Overhyped: The specific product most people buy — No DAC / Mod GRF 1-29 — has no dedicated human trial. There are no human outcome studies for either version showing changes in body composition, recovery, injury healing, or anything a buyer is actually hoping for; the human data is pharmacokinetic (it moves GH and IGF-1), not clinical outcomes. Development was abandoned nearly two decades ago. And the “same numbers as the DAC studies” framing quietly swaps one molecule for another.
Regulatory reality
CJC-1295 has never been FDA-approved for any indication. Its clinical development (by ConjuChem) reached a Phase 2 trial in HIV-associated lipodystrophy in 2006, which was halted after a participant died — a cardiovascular death that was attributed to pre-existing disease rather than the drug, but the program was never restarted and no drug application was ever filed.
The compounding picture is unsettled as of mid-2026. CJC-1295 sat in the FDA’s 503A Category 2 (barred from pharmacy compounding), and in December 2024 the Pharmacy Compounding Advisory Committee voted against adding it to the permitted list, citing nonclinical toxicity signals (including DNA damage in pituitary cells and injection-site necrosis), the unresolved 2006 cardiac signal, and immunogenicity concerns. On April 15, 2026, the FDA removed it from Category 2 — but did not move it to Category 1, leaving it in a classification gap pending further committee review. Translation: there’s currently no clear lawful compounding lane for it.

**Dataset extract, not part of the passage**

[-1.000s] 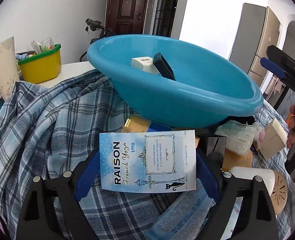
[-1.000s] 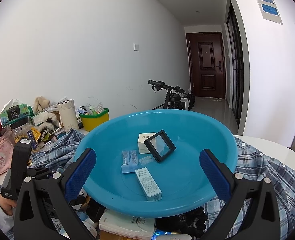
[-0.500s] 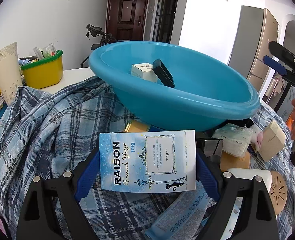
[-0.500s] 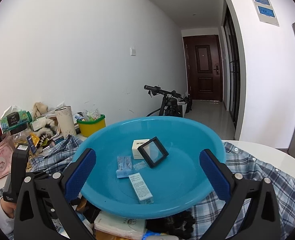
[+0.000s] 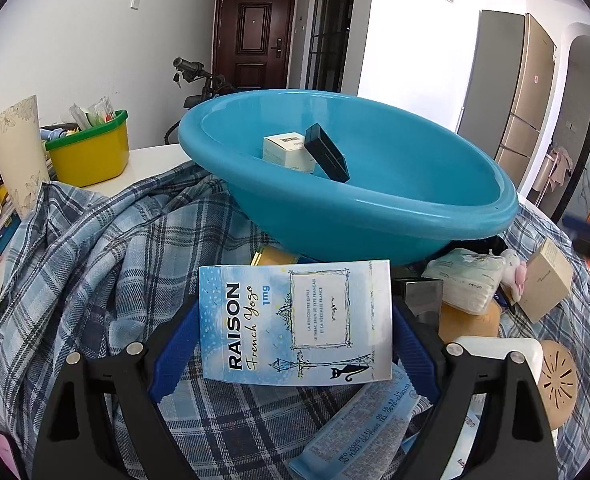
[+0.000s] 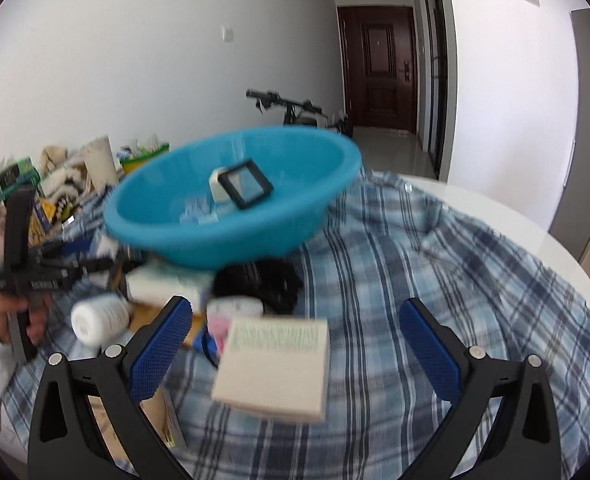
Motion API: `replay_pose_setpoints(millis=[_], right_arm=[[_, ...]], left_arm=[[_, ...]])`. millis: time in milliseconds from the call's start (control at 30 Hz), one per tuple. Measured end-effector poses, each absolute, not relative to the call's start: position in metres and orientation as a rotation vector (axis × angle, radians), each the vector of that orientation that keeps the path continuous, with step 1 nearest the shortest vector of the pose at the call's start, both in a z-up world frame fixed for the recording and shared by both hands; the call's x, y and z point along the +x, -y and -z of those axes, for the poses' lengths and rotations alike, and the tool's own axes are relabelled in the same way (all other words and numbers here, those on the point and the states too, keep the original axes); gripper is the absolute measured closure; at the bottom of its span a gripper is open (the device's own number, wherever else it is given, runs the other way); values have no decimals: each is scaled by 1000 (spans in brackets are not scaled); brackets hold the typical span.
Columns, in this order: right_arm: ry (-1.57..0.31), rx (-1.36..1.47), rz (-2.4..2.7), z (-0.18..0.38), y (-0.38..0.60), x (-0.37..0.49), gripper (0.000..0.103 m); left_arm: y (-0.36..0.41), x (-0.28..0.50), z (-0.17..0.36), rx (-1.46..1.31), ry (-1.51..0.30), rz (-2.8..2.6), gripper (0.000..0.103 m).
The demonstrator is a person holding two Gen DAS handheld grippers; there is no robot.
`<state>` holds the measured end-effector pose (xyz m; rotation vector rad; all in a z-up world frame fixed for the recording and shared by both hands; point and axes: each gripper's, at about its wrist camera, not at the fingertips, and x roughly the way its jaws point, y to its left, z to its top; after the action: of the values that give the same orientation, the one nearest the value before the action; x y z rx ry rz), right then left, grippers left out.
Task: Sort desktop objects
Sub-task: 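Grasp the cream box on the shirt with the right tool while the left tool holds the RAISON packet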
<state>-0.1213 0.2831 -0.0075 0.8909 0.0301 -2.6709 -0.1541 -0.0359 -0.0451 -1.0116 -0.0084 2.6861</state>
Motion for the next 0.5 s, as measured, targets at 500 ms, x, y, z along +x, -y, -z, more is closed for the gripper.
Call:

In sport, there’s no ambiguity: CJC-1295 is on the WADA Prohibited List at all times, in and out of competition, as a GHRH analog / GH secretagogue (Section S2). It is not a federally scheduled controlled substance in the U.S. Products in the research market are sold labeled for laboratory research only — not for human consumption.

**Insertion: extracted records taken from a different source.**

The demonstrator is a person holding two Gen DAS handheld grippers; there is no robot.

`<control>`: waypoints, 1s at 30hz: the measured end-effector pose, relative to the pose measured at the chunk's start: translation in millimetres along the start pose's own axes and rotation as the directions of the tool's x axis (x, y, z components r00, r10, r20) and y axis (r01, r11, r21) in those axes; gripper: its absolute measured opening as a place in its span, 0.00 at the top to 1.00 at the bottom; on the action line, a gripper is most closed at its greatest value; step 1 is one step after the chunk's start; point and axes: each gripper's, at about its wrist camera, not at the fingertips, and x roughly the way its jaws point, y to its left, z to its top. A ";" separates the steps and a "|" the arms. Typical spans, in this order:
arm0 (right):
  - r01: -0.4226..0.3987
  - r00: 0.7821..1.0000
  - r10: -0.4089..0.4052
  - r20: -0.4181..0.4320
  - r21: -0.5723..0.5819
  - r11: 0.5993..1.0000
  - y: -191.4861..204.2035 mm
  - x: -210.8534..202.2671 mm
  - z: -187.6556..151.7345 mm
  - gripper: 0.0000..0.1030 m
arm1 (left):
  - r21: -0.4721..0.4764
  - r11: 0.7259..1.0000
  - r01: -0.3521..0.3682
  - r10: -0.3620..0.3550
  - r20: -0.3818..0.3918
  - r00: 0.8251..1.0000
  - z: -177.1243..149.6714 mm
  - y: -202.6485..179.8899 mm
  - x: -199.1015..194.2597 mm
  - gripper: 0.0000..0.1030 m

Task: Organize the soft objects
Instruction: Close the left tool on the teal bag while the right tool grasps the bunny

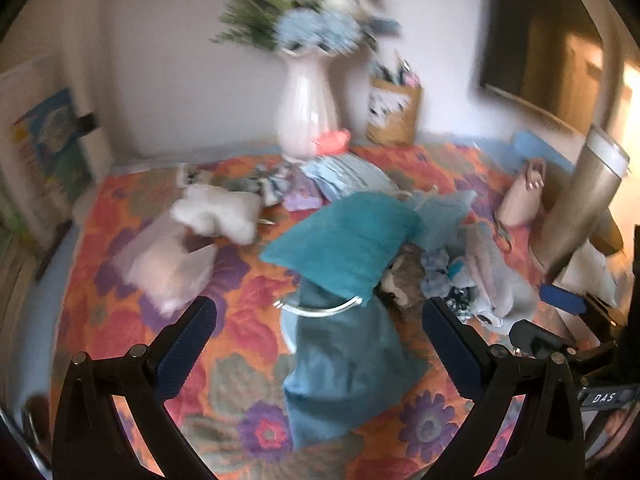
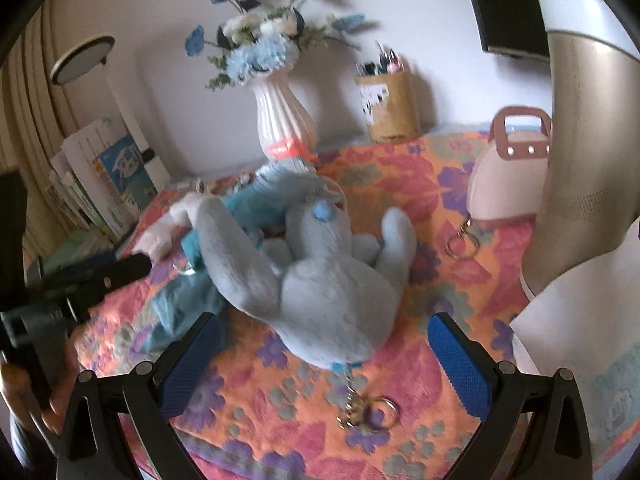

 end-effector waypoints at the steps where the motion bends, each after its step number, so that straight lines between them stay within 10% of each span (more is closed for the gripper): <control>1: -0.018 1.000 0.018 -0.014 0.011 1.000 -2.3 2.5 1.6 0.00 | 0.013 1.000 0.015 -0.015 -0.009 1.000 3.1 0.3 5.3 0.06; 9: -0.030 0.996 0.026 -0.084 -0.044 0.999 11.6 25.6 9.4 0.02 | 0.087 0.991 0.099 -0.089 -0.108 0.990 23.1 -8.6 54.2 0.20; 15: -0.016 0.997 0.013 -0.076 -0.039 0.999 1.5 25.6 13.6 0.44 | 0.065 0.988 0.137 -0.127 -0.136 0.983 26.7 -0.2 71.0 0.79; 22: -0.067 0.998 0.067 0.019 0.036 0.997 -10.0 -10.8 22.2 0.48 | -0.042 0.982 0.183 -0.182 0.026 0.983 26.6 26.3 0.8 0.86; 30: -0.026 0.999 0.019 -0.031 -0.252 0.967 34.2 -49.4 -8.7 0.49 | -0.077 0.983 0.164 -0.160 0.056 0.986 -25.1 35.0 -54.6 0.86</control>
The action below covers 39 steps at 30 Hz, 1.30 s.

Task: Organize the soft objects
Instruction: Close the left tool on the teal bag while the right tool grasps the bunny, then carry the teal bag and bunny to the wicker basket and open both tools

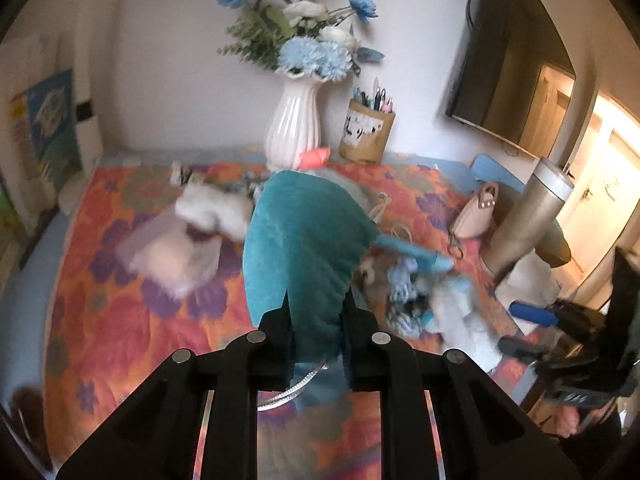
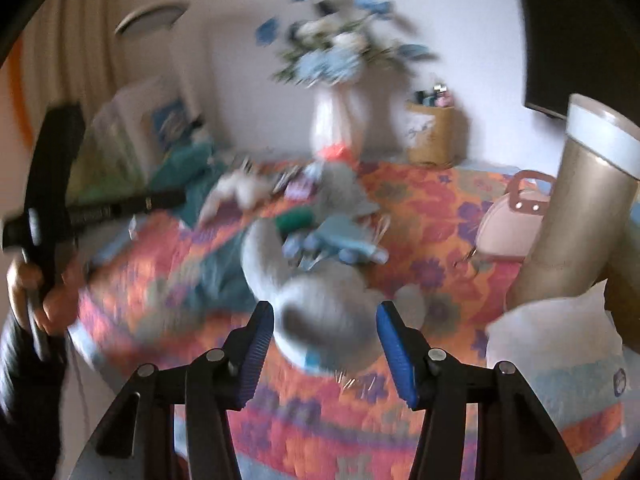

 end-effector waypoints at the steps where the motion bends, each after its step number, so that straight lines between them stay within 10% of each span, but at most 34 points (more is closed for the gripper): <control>1: -0.002 0.999 0.001 -0.032 -0.020 1.000 2.9 5.2 -7.3 0.49 | -0.010 1.000 -0.003 0.003 -0.006 1.000 -5.8 1.6 -0.3 0.86; 9: -0.088 0.991 0.105 -0.088 0.172 0.981 -11.6 9.6 -23.7 0.09 | -0.025 1.000 -0.011 0.011 0.001 1.000 -14.0 1.4 -3.6 0.86; 15: -0.059 0.981 0.119 -0.151 0.355 0.933 -15.6 47.7 -7.0 0.09 | 0.002 1.000 -0.025 0.025 0.011 1.000 -18.7 -20.3 -6.1 0.86; 19: -0.063 0.979 0.133 -0.153 0.391 0.918 -20.7 56.4 -9.8 0.39 | 0.054 0.991 -0.127 0.126 0.009 0.992 -20.8 -43.1 -7.8 0.86; 28: -0.072 0.996 0.084 -0.016 0.375 0.924 -34.0 -11.9 -2.9 0.40 | 0.139 0.949 -0.282 0.267 0.116 0.957 -14.9 -98.9 -32.9 0.86; 39: -0.055 0.998 0.041 0.042 0.425 0.904 -77.2 -98.3 -15.6 0.40 | 0.249 0.938 -0.241 0.195 0.196 0.961 -14.8 -178.2 -53.2 0.86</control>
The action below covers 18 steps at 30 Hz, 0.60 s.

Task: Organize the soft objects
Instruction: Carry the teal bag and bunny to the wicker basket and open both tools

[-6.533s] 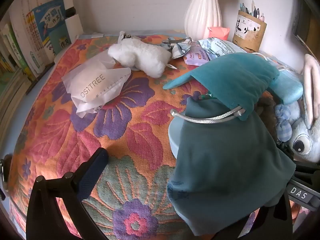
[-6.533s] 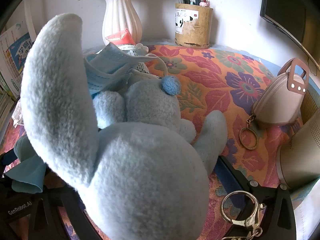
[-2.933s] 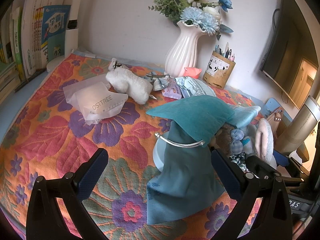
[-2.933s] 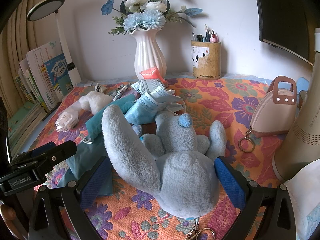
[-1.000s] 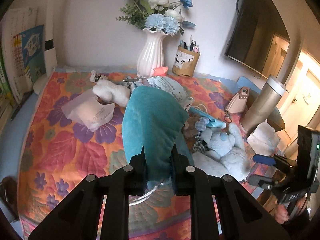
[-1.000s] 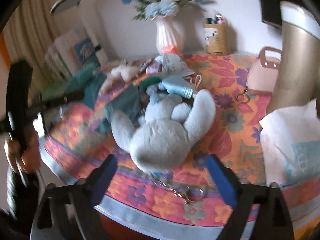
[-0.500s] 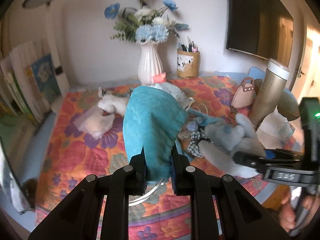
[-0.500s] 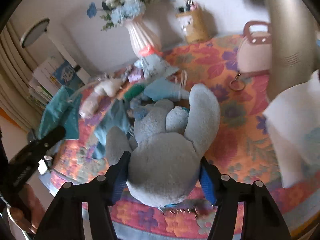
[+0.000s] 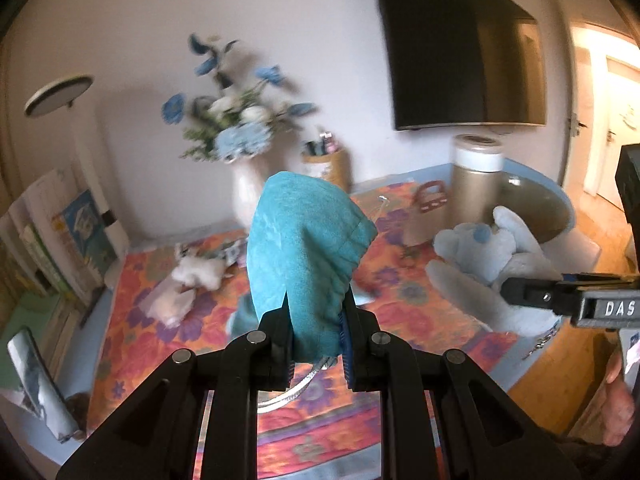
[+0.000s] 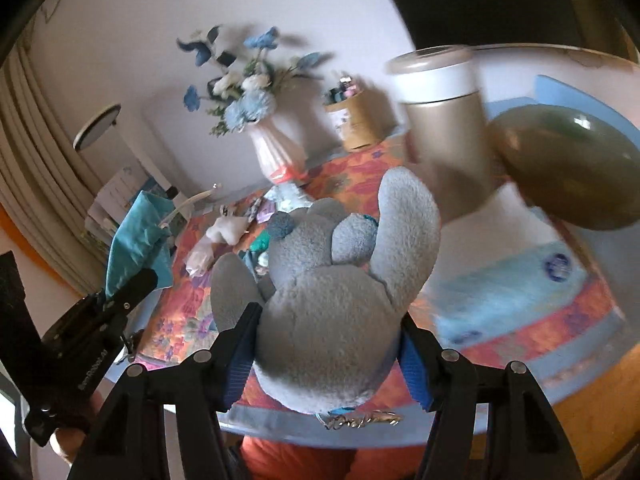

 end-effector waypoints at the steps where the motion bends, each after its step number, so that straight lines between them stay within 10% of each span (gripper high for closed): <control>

Hype vs. Evidence rating: 3/5
CJC-1295 earns a 3/5 — a step above BPC-157 and TB-500, and here’s the honest reasoning. The GHRH-analog mechanism is genuinely established in humans, which is more than most research peptides can claim. But the human data belongs to the DAC version, while the No DAC form sold in stacks has no trial of its own; there are no human outcome studies for either; development was shelved 20 years ago; and there’s a real (if disputed) safety signal plus an unsettled regulatory status. Real mechanism, real GH effect — riding on its long-acting cousin’s data, with no outcome evidence for the specific compound.
Research use only. Not for human consumption. This content is educational and does not constitute medical advice or dosing guidance.